De regionale verschillen in economische groei waren beperkt in 2016. Met 3,3 procent groeide de economie van de Zaanstreek het sterkst. De voedingsmiddelenindustrie stimuleerde de economie van deze regio flink. De regio’s Delfzijl, Haarlemmermeer en Utrecht West groeiden ook sterk, met 2,9 procent. Regio Delfzijl had deze groei te danken aan de industrie, de regio Haarlemmermeer aan Schiphol. In Utrecht West kwam de groei vooral door de bouw.

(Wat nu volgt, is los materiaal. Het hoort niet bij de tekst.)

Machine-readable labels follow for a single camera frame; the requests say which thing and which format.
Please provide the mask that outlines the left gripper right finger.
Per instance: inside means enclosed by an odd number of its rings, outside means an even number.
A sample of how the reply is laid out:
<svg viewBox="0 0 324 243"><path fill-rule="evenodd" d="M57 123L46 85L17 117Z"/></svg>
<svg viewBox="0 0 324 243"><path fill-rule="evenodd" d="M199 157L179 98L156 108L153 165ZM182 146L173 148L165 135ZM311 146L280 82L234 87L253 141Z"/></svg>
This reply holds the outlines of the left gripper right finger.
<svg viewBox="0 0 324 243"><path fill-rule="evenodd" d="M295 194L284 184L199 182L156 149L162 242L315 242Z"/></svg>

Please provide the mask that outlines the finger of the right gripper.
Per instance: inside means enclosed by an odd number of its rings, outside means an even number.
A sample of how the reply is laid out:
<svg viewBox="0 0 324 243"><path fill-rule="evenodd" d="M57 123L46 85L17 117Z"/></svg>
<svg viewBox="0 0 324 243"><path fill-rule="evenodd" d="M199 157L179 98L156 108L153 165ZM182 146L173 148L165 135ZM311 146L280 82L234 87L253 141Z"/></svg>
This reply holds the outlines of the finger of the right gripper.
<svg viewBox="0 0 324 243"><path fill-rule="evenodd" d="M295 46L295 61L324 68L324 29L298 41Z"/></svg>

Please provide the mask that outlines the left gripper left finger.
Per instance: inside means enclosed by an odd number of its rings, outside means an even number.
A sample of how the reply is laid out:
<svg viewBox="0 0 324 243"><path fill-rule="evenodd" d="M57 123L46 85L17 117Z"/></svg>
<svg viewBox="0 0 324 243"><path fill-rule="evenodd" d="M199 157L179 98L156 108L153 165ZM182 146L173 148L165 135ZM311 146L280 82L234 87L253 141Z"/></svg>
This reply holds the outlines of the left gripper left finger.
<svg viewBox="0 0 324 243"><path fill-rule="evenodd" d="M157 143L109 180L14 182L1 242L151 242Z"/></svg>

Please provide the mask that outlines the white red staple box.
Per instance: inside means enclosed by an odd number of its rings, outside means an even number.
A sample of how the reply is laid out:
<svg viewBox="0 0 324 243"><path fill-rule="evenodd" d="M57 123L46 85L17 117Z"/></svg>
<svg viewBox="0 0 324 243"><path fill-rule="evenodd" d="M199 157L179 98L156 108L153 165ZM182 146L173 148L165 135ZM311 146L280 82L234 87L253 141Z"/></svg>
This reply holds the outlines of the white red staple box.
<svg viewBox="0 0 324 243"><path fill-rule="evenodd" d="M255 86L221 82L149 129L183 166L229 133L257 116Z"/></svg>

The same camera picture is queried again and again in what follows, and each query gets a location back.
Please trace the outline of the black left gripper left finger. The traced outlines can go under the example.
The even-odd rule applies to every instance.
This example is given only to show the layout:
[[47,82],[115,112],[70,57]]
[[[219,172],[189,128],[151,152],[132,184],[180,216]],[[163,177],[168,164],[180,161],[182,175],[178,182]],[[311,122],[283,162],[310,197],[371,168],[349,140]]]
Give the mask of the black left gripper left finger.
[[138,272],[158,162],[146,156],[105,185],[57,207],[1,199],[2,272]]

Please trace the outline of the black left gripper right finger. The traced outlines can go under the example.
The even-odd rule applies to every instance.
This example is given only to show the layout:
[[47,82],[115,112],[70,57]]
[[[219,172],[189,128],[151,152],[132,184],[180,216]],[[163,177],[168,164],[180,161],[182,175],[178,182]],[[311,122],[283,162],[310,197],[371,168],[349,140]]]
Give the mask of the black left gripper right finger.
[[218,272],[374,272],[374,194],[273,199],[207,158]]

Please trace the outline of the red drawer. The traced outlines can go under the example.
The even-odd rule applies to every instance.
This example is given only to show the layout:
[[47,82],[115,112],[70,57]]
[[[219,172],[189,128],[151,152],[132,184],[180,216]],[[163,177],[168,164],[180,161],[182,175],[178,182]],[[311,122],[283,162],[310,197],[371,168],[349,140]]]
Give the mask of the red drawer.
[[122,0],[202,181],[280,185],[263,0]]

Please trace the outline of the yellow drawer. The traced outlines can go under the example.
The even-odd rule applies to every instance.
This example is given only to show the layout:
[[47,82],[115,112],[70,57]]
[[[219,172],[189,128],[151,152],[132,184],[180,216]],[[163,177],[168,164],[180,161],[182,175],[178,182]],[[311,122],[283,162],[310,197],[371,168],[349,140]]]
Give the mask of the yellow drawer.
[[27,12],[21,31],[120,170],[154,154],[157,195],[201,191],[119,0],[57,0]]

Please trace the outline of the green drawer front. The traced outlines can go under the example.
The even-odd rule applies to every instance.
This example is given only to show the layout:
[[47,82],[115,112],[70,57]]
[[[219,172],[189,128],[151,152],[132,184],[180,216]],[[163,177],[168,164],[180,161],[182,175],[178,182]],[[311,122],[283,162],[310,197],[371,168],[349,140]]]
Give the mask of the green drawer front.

Amsterdam profiteert van groei verhuur en handel in onroerend goed

Van de vier grote steden had Amsterdam met 3,0 procent de sterkste groei . Amsterdam profiteerde sterk van de groei van de verhuur en handel in onroerend goed in de hoofdstad. Den Haag had met 2,2 procent de kleinste groei. De matige groei van het openbaar bestuur droeg hier veel aan bij. Door krimp bij de financiële instellingen groeide de economie van de stad Utrecht met niet meer dan 2,3 procent in 2016. De economische groei van Rotterdam van 2,3 procent werd geremd door achteruitgang in vervoer en opslag.

Overijssel en Noord-Brabant groeien door industrie

Noord-Holland groeide met 2,8 procent het hardst in 2016, gevolgd door Overijssel (2,6 procent) en Noord-Brabant (2,5 procent) . Deze laatste twee provincies dankten hun groei aan relatief omvangrijke industriesectoren. De economie van Noord-Holland werd geraakt door de slechte prestaties van de financiële sector. De provincie profiteerde tegelijkertijd van de sterke groei in de advisering, onderzoek en overige speciaal zakelijke dienstverlening, en vooral van de bovengemiddelde groei van de verhuur van en handel in onroerend goed.

Aardgas remt economische groei

De aanhoudende krimp in de aardgaswinning is terug te zien in de economieën van de drie noordelijke provincies. Exclusief aardgaswinning kenden Groningen en Friesland een groei van 2,2 procent en Drenthe 2,3 procent. Inclusief aardgaswinning kromp de economie van Groningen met 1,7 procent en hadden Friesland en Drenthe een groei van 1,7 procent en 1,5 procent. De economische groei van Nederland was inclusief aardgaswinning ook bescheidener (2,2 procent tegen 2,5 procent exclusief het gas).